0

I want users to prevent entering double-byte characters in input fields. Following code will allow users to enter a-z or A-Z. I want users to prevent entering double-byte characters like Korean, Chinese etc. But users should be allowed to enter Spanish characters since those are not double-byte characters. This should work when user copy-paste double-byte characters.

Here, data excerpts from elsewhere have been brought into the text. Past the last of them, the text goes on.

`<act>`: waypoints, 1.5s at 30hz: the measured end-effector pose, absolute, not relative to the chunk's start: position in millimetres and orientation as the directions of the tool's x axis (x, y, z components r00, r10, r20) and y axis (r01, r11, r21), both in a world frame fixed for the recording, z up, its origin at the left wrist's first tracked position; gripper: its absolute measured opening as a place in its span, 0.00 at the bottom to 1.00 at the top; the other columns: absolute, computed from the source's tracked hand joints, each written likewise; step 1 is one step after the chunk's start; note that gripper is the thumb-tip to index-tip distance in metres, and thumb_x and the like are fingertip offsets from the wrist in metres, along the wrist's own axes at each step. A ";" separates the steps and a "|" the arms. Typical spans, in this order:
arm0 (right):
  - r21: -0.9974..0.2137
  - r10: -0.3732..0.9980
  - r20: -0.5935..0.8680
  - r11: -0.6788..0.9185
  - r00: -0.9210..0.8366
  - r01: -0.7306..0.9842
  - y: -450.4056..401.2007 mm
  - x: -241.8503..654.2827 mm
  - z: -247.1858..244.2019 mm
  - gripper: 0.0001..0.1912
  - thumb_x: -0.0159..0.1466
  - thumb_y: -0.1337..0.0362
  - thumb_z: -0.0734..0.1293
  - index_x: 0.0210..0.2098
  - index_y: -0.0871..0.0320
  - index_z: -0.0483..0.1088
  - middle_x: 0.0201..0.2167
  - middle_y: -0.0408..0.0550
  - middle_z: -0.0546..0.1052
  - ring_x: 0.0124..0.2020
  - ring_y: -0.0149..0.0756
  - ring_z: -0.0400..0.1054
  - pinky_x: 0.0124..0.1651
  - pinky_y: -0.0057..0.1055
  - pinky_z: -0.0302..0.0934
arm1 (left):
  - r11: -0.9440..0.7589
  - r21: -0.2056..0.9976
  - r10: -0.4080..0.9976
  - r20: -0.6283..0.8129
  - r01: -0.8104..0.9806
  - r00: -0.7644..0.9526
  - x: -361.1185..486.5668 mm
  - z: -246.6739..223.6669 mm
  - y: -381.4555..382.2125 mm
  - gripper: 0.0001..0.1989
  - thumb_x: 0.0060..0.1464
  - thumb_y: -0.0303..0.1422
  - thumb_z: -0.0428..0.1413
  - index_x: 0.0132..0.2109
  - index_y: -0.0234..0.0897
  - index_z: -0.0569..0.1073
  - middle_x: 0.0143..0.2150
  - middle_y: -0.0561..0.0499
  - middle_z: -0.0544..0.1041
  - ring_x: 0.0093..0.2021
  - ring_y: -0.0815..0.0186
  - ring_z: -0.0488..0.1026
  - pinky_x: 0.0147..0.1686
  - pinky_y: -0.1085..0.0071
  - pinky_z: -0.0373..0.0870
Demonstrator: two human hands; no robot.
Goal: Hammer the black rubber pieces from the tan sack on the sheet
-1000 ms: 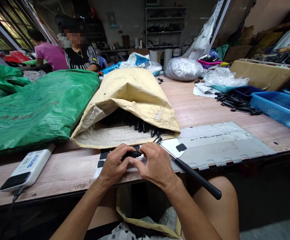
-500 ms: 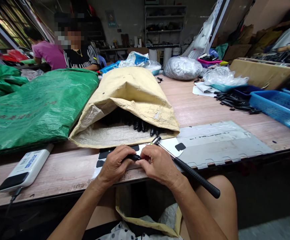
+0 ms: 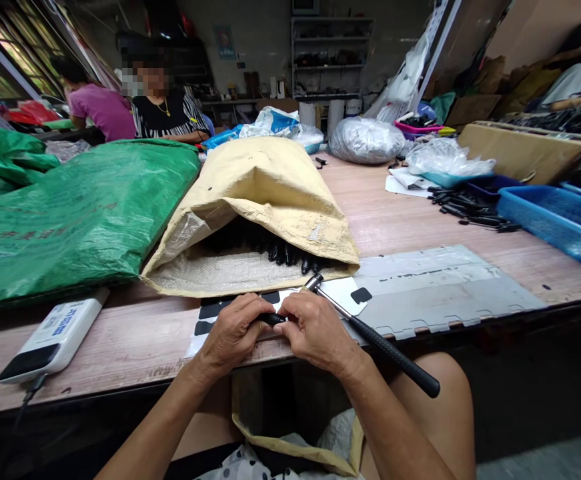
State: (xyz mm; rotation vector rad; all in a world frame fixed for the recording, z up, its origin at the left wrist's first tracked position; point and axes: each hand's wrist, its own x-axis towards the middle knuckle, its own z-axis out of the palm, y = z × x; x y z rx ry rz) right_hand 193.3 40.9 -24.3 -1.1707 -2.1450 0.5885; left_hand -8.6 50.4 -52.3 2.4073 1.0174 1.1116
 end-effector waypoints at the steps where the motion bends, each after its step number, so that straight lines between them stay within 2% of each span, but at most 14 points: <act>1: -0.637 0.861 0.296 0.501 -0.414 0.587 40.4 193.8 -24.2 0.05 0.59 0.71 0.70 0.32 0.57 0.70 0.30 0.42 0.72 0.36 0.33 0.64 0.40 0.32 0.55 | -0.699 0.527 0.715 0.536 0.483 0.450 -8.2 -52.5 50.4 0.16 0.51 0.17 0.51 0.43 0.37 0.75 0.38 0.49 0.77 0.40 0.61 0.72 0.42 0.65 0.70; 7: -0.597 0.862 0.321 0.506 -0.392 0.623 37.7 192.6 -28.5 0.07 0.59 0.65 0.73 0.36 0.56 0.71 0.31 0.42 0.71 0.36 0.34 0.63 0.41 0.32 0.56 | -0.675 0.539 0.738 0.504 0.504 0.449 -7.3 -52.2 50.2 0.15 0.52 0.18 0.51 0.43 0.37 0.75 0.38 0.48 0.77 0.41 0.60 0.72 0.43 0.63 0.70; 12: -0.493 0.799 0.424 0.599 -0.427 0.631 38.7 185.2 -36.1 0.04 0.63 0.70 0.67 0.32 0.57 0.68 0.31 0.45 0.70 0.38 0.37 0.61 0.41 0.34 0.54 | -0.674 0.551 0.739 0.511 0.492 0.440 -9.1 -54.5 49.1 0.14 0.54 0.19 0.51 0.44 0.36 0.75 0.38 0.48 0.76 0.40 0.61 0.71 0.43 0.63 0.69; 16: -0.508 0.771 0.474 0.635 -0.426 0.582 41.1 186.4 -39.3 0.04 0.63 0.70 0.68 0.32 0.57 0.68 0.29 0.45 0.70 0.36 0.37 0.61 0.40 0.34 0.55 | -0.651 0.571 0.759 0.494 0.500 0.424 -8.7 -54.1 49.7 0.12 0.55 0.20 0.52 0.43 0.36 0.76 0.37 0.48 0.76 0.39 0.60 0.71 0.42 0.63 0.69; 21: -0.483 0.787 0.437 0.613 -0.435 0.625 41.5 194.4 -37.7 0.03 0.66 0.68 0.66 0.35 0.56 0.70 0.32 0.45 0.72 0.38 0.37 0.63 0.43 0.34 0.57 | -0.615 0.608 0.788 0.471 0.502 0.396 -7.8 -49.6 52.5 0.08 0.55 0.23 0.60 0.42 0.36 0.78 0.38 0.49 0.79 0.41 0.59 0.72 0.45 0.61 0.68; 26: -0.487 0.785 0.469 0.612 -0.405 0.623 42.2 195.5 -40.2 0.02 0.66 0.67 0.66 0.39 0.56 0.71 0.34 0.47 0.73 0.40 0.38 0.65 0.44 0.35 0.59 | -0.575 0.683 0.814 0.425 0.450 0.396 -9.8 -44.6 53.8 0.10 0.54 0.26 0.64 0.44 0.38 0.79 0.39 0.50 0.81 0.42 0.60 0.72 0.44 0.63 0.68; 32: -0.502 0.817 0.459 0.562 -0.349 0.657 41.8 204.8 -35.3 0.10 0.64 0.62 0.69 0.46 0.54 0.72 0.38 0.47 0.76 0.42 0.40 0.67 0.46 0.36 0.62 | -0.546 0.723 0.830 0.398 0.423 0.391 -11.4 -42.4 54.7 0.11 0.56 0.26 0.63 0.46 0.40 0.80 0.41 0.50 0.82 0.44 0.60 0.73 0.46 0.62 0.68; 35: -0.456 0.854 0.465 0.456 -0.233 0.765 39.6 220.3 -31.8 0.15 0.63 0.58 0.71 0.48 0.53 0.72 0.39 0.46 0.76 0.42 0.40 0.68 0.47 0.36 0.62 | -0.526 0.702 0.847 0.386 0.480 0.364 -10.0 -42.7 55.2 0.11 0.54 0.27 0.64 0.46 0.40 0.80 0.41 0.49 0.81 0.44 0.59 0.72 0.47 0.61 0.68; 39: -0.320 0.892 0.447 0.232 -0.069 0.919 36.8 239.8 -38.6 0.10 0.63 0.57 0.69 0.42 0.53 0.71 0.36 0.46 0.74 0.40 0.40 0.68 0.43 0.36 0.60 | -0.493 0.673 0.870 0.357 0.552 0.342 -7.3 -43.6 56.2 0.12 0.53 0.24 0.63 0.45 0.40 0.80 0.41 0.49 0.80 0.45 0.58 0.72 0.48 0.59 0.67; 42: -0.258 0.902 0.427 0.189 -0.064 0.948 35.7 244.9 -46.8 0.04 0.64 0.61 0.67 0.37 0.53 0.69 0.34 0.45 0.74 0.39 0.40 0.67 0.39 0.35 0.58 | -0.489 0.661 0.872 0.352 0.569 0.340 -6.0 -43.7 56.2 0.13 0.52 0.24 0.62 0.45 0.40 0.80 0.41 0.49 0.79 0.45 0.58 0.71 0.48 0.59 0.67; 45: -0.257 0.900 0.432 0.189 -0.062 0.948 34.3 242.9 -49.8 0.02 0.65 0.64 0.66 0.35 0.53 0.67 0.33 0.45 0.73 0.39 0.40 0.67 0.39 0.35 0.57 | -0.497 0.661 0.868 0.361 0.562 0.342 -6.0 -43.2 56.0 0.12 0.52 0.25 0.62 0.44 0.41 0.81 0.40 0.49 0.79 0.44 0.58 0.72 0.48 0.59 0.67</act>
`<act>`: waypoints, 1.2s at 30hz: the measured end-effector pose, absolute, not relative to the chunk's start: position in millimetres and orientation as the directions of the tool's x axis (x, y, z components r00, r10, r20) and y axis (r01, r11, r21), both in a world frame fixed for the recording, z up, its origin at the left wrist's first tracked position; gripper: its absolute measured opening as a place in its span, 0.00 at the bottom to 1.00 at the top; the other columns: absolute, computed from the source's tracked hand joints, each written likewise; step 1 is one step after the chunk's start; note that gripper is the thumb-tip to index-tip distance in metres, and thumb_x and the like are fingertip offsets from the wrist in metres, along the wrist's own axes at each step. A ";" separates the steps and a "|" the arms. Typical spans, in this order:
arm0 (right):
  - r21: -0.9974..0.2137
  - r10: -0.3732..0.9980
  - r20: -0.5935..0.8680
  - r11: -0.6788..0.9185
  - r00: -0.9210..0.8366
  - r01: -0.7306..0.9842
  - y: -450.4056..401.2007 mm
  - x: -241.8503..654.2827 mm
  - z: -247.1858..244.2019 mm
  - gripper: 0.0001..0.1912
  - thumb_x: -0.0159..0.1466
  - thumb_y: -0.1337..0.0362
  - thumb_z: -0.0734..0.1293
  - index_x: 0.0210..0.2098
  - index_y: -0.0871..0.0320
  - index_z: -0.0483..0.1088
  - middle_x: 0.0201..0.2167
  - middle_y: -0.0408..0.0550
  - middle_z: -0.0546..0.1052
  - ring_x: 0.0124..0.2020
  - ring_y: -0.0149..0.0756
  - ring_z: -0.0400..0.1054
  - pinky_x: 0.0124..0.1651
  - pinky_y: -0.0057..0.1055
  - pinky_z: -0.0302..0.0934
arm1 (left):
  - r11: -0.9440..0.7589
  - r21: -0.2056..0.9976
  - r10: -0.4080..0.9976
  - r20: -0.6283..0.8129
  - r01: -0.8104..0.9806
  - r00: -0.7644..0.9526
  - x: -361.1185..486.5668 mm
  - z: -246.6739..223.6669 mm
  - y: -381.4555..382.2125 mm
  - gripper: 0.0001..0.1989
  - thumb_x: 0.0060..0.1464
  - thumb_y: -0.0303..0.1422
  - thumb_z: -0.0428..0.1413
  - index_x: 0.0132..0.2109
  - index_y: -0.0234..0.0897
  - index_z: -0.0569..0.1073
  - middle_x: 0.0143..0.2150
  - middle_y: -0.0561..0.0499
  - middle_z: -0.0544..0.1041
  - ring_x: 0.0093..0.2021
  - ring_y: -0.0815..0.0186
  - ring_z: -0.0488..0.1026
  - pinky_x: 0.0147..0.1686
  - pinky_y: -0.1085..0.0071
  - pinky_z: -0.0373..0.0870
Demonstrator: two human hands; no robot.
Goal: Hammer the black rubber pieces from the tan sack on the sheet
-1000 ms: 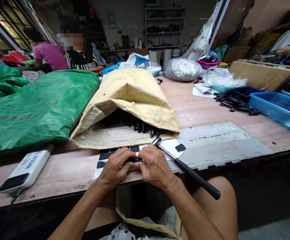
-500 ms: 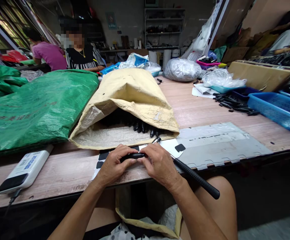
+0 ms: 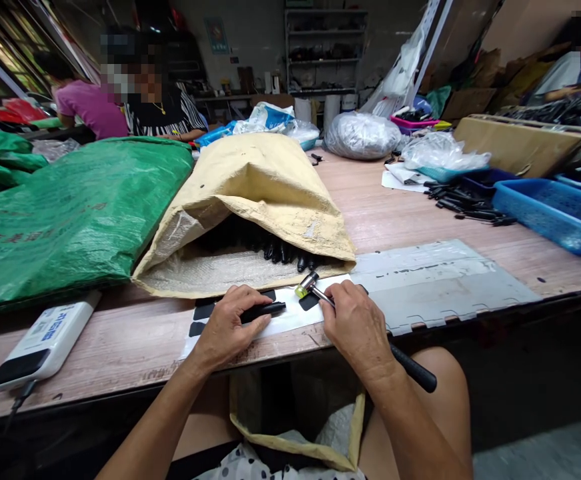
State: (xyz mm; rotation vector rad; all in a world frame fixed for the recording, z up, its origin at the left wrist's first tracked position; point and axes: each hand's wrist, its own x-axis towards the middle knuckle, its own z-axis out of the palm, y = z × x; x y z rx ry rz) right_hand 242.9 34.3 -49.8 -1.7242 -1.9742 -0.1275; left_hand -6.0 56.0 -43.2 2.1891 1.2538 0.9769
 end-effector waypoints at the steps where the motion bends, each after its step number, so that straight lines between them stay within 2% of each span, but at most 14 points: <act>1: -0.268 0.899 0.433 0.195 -0.063 0.944 33.4 241.5 -49.3 0.02 0.65 0.64 0.66 0.35 0.53 0.67 0.33 0.46 0.73 0.40 0.40 0.67 0.39 0.35 0.58 | -0.498 0.663 0.867 0.361 0.559 0.344 -6.3 -43.1 56.0 0.12 0.53 0.25 0.62 0.44 0.41 0.81 0.40 0.49 0.79 0.44 0.59 0.72 0.48 0.59 0.67; 5: -0.363 0.896 0.442 0.222 -0.042 0.905 27.2 234.2 -42.3 0.02 0.67 0.63 0.64 0.40 0.54 0.67 0.37 0.47 0.75 0.39 0.39 0.69 0.40 0.35 0.61 | -0.484 0.680 0.873 0.337 0.550 0.352 -8.1 -42.9 57.2 0.11 0.54 0.26 0.62 0.44 0.41 0.81 0.39 0.49 0.79 0.44 0.58 0.71 0.47 0.59 0.66; 8: -0.429 0.884 0.462 0.297 -0.076 0.853 22.3 227.8 -33.9 0.10 0.68 0.64 0.63 0.49 0.54 0.69 0.42 0.46 0.79 0.39 0.37 0.73 0.41 0.33 0.64 | -0.462 0.701 0.883 0.307 0.542 0.356 -8.7 -42.0 58.0 0.11 0.52 0.26 0.64 0.43 0.42 0.81 0.39 0.50 0.79 0.43 0.58 0.70 0.47 0.59 0.65; 11: -0.388 0.811 0.563 0.432 -0.162 0.814 17.9 221.0 -26.3 0.20 0.68 0.69 0.62 0.58 0.49 0.69 0.47 0.45 0.79 0.45 0.37 0.74 0.49 0.34 0.66 | -0.440 0.724 0.893 0.288 0.532 0.347 -8.4 -40.7 58.4 0.10 0.51 0.25 0.64 0.42 0.41 0.82 0.39 0.50 0.79 0.43 0.58 0.69 0.47 0.59 0.64; 13: -0.374 0.753 0.637 0.488 -0.164 0.789 15.0 216.9 -25.0 0.24 0.68 0.72 0.62 0.61 0.46 0.68 0.49 0.45 0.79 0.48 0.38 0.74 0.52 0.36 0.66 | -0.433 0.735 0.895 0.286 0.522 0.341 -8.0 -40.2 58.4 0.10 0.50 0.25 0.65 0.41 0.42 0.82 0.38 0.51 0.79 0.43 0.58 0.69 0.47 0.59 0.64; 16: -0.356 0.734 0.655 0.511 -0.181 0.783 11.4 213.3 -30.2 0.27 0.66 0.74 0.61 0.61 0.46 0.70 0.47 0.47 0.80 0.47 0.39 0.74 0.51 0.38 0.67 | -0.431 0.744 0.896 0.289 0.511 0.336 -7.9 -40.8 58.4 0.11 0.49 0.24 0.65 0.40 0.43 0.82 0.38 0.51 0.79 0.43 0.59 0.69 0.47 0.59 0.64; 20: -0.301 0.798 0.536 0.484 -0.274 0.821 10.1 213.5 -34.8 0.25 0.66 0.75 0.60 0.57 0.49 0.74 0.38 0.46 0.80 0.39 0.37 0.74 0.44 0.34 0.68 | -0.429 0.750 0.899 0.299 0.503 0.321 -8.1 -41.7 57.9 0.12 0.48 0.22 0.65 0.39 0.43 0.82 0.37 0.52 0.79 0.42 0.59 0.70 0.46 0.59 0.65; 24: -0.410 0.802 0.574 0.458 -0.167 0.788 13.8 218.1 -26.9 0.21 0.68 0.70 0.62 0.56 0.48 0.74 0.41 0.46 0.80 0.40 0.36 0.74 0.45 0.33 0.68 | -0.445 0.731 0.891 0.307 0.517 0.334 -7.8 -40.8 57.0 0.11 0.49 0.24 0.64 0.40 0.43 0.83 0.37 0.51 0.79 0.42 0.59 0.70 0.46 0.59 0.65; 26: -0.419 0.808 0.581 0.405 -0.103 0.813 18.6 222.2 -25.1 0.19 0.68 0.68 0.62 0.56 0.48 0.74 0.43 0.46 0.81 0.41 0.37 0.75 0.47 0.34 0.68 | -0.438 0.725 0.895 0.296 0.532 0.334 -7.5 -40.4 56.7 0.10 0.50 0.25 0.64 0.40 0.43 0.83 0.37 0.51 0.79 0.42 0.58 0.70 0.46 0.59 0.66; 31: -0.331 0.834 0.551 0.266 -0.044 0.905 34.7 234.6 -38.4 0.20 0.66 0.69 0.63 0.55 0.48 0.75 0.43 0.45 0.81 0.42 0.39 0.75 0.47 0.34 0.67 | -0.433 0.708 0.898 0.286 0.557 0.335 -8.4 -42.5 58.4 0.08 0.54 0.27 0.62 0.41 0.42 0.83 0.37 0.49 0.78 0.42 0.58 0.70 0.45 0.59 0.66; 36: -0.208 0.809 0.572 0.306 -0.139 0.929 43.1 242.2 -55.2 0.20 0.66 0.71 0.61 0.54 0.51 0.75 0.39 0.46 0.80 0.41 0.39 0.72 0.44 0.34 0.63 | -0.455 0.691 0.886 0.288 0.562 0.364 -10.9 -46.3 60.9 0.08 0.58 0.29 0.60 0.42 0.43 0.83 0.37 0.49 0.77 0.42 0.59 0.69 0.46 0.60 0.65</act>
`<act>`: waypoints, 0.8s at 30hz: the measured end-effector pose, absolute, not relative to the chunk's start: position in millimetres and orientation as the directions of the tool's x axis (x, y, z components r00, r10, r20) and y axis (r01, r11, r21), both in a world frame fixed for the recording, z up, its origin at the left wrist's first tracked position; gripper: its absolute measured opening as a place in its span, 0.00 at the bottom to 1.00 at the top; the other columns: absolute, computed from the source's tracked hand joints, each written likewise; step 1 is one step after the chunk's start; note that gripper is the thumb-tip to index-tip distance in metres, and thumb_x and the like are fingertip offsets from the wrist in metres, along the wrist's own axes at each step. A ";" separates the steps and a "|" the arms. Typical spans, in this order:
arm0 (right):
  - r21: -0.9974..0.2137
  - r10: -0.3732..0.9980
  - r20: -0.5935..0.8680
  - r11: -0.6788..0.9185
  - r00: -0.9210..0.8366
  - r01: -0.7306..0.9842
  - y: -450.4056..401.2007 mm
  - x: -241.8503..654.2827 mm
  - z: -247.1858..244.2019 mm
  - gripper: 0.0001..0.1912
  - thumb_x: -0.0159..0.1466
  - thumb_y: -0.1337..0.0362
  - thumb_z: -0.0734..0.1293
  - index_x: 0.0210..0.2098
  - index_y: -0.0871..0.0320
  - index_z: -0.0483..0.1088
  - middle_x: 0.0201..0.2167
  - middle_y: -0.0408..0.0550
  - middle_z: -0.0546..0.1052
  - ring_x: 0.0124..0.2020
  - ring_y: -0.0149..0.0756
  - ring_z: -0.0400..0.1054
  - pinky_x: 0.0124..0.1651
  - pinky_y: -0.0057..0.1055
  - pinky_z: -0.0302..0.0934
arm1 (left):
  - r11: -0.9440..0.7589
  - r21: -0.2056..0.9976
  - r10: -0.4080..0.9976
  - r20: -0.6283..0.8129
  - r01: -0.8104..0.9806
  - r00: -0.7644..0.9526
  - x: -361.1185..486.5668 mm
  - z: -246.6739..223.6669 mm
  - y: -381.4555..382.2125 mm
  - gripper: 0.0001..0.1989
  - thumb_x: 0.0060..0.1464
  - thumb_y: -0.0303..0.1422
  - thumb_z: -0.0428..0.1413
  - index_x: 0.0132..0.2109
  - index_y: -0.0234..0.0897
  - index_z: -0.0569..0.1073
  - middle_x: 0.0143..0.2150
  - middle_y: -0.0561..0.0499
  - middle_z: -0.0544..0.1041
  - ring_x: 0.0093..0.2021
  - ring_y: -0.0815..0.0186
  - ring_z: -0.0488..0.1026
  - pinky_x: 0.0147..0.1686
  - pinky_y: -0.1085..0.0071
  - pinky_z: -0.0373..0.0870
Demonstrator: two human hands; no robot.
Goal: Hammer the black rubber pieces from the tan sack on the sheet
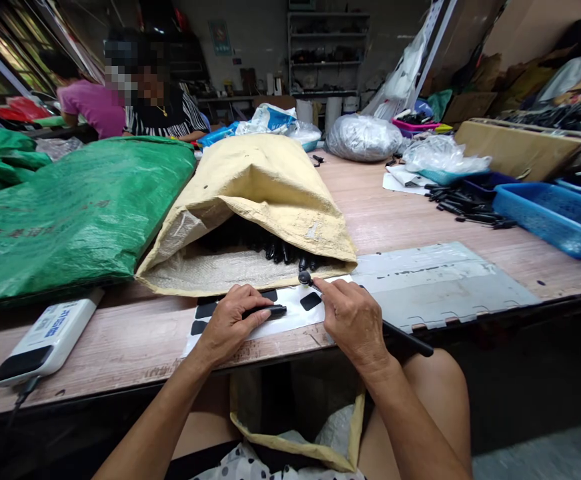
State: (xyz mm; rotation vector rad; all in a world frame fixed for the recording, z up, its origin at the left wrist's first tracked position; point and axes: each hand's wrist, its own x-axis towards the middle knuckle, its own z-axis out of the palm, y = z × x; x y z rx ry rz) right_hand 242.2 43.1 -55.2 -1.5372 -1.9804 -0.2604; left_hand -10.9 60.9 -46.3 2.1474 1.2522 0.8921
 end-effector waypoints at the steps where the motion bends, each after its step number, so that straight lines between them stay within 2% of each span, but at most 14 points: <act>1: -0.191 0.801 0.579 0.315 -0.153 0.930 43.6 242.9 -56.9 0.20 0.66 0.71 0.61 0.54 0.51 0.75 0.38 0.46 0.80 0.41 0.39 0.72 0.45 0.35 0.62 | -0.456 0.690 0.885 0.288 0.562 0.365 -11.1 -46.8 61.1 0.08 0.58 0.30 0.59 0.43 0.43 0.83 0.37 0.49 0.77 0.42 0.59 0.70 0.46 0.60 0.65; 4: -0.169 0.789 0.589 0.331 -0.173 0.928 43.8 243.8 -59.0 0.20 0.66 0.70 0.62 0.54 0.51 0.75 0.37 0.46 0.79 0.40 0.40 0.70 0.45 0.35 0.61 | -0.456 0.689 0.885 0.288 0.563 0.364 -11.0 -47.4 61.4 0.09 0.61 0.30 0.57 0.43 0.43 0.83 0.37 0.49 0.77 0.42 0.59 0.69 0.45 0.60 0.64; 10: -0.203 0.790 0.587 0.352 -0.174 0.914 42.3 245.8 -56.6 0.21 0.67 0.71 0.61 0.55 0.49 0.75 0.39 0.45 0.79 0.40 0.38 0.69 0.45 0.35 0.61 | -0.456 0.691 0.886 0.288 0.561 0.365 -10.6 -47.0 61.2 0.09 0.63 0.31 0.55 0.42 0.43 0.82 0.37 0.50 0.76 0.42 0.60 0.69 0.45 0.61 0.64; 17: -0.119 0.767 0.584 0.406 -0.267 0.906 50.5 265.9 -54.8 0.19 0.65 0.72 0.64 0.47 0.45 0.79 0.39 0.43 0.80 0.40 0.38 0.67 0.44 0.36 0.57 | -0.452 0.678 0.887 0.270 0.580 0.375 -10.1 -46.7 61.7 0.13 0.68 0.34 0.51 0.41 0.41 0.80 0.36 0.50 0.74 0.41 0.61 0.68 0.45 0.62 0.63; 24: -0.297 0.797 0.559 0.449 -0.228 0.843 55.7 271.1 -57.1 0.19 0.62 0.74 0.63 0.46 0.49 0.79 0.40 0.44 0.79 0.40 0.37 0.67 0.45 0.36 0.62 | -0.456 0.646 0.885 0.262 0.612 0.384 -9.7 -48.2 61.6 0.16 0.69 0.35 0.48 0.39 0.39 0.79 0.35 0.50 0.73 0.40 0.61 0.66 0.44 0.62 0.62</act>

$("#myTextBox").bind("keypress", function(event) { 
        var charCode = event.which;
        var keyChar = String.fromCharCode(charCode); 
        return /[a-zA-Z]/.test(keyChar); 
    });
Kasun
  • 196
  • 1
  • 14
  • @Ryan I have a requirement like that.. i need to prevent users from entering double-byte characters, but allow user to enter special characters like in Spanish, French.. – Kasun Feb 20 '18 at 14:54
  • Where does the requirement come from? Is it actually about bytes, or something else? I ask because the concept of bytes is specific to encodings. For example, in UTF-8 – the most common encoding – ñ is two bytes. In ISO-8859-1, where it would be a single byte, the concept of “double-byte characters” doesn’t even exist and you’re missing out on a lot more than Korean. – Ry- Feb 20 '18 at 15:43
  • @Ryan, This requirement comes as blocking some languages from entering in the textbox. preventing languages like Chinese, Japanese, Korean, Hindi etc.. but allow languages like Spanish, German, French.. is there a easy way of doing this? – Kasun Feb 21 '18 at 06:28
  • Where does *that* requirement come from? Is there a specific list of languages you need to accept, a specific list of languages you need to reject, or some other reason? There are ways to do both but you have to pick. – Ry- Feb 23 '18 at 03:59
  • 3
    Why specifically Asian? There are a lot more writing systems than Latin and Asian. Perhaps you want to *whitelist Latin*? – deceze Feb 26 '18 at 10:12

1 Answers1

2

Technically, you can set a pattern attribute and list all characters that are allowed, like this:

<input pattern="^[-a-zA-Z0-9 äÄöÖüÜßẞÇçâêîôûàèùéêëïü]*$" />

or, if you want to allow all unicode characters in the range up to and including Arabic:

<input pattern="^[ -&#2303;]+$" />

Note that both solutions leave out some characters that non-Asian users may use, for instance in the first pattern Scandinavian characters like å or ø and in the second pattern the upper-case ẞ, Emoji, and more. If you can classify the 100000+ characters in the Unicode standard, you can simply list all allowed in the pattern.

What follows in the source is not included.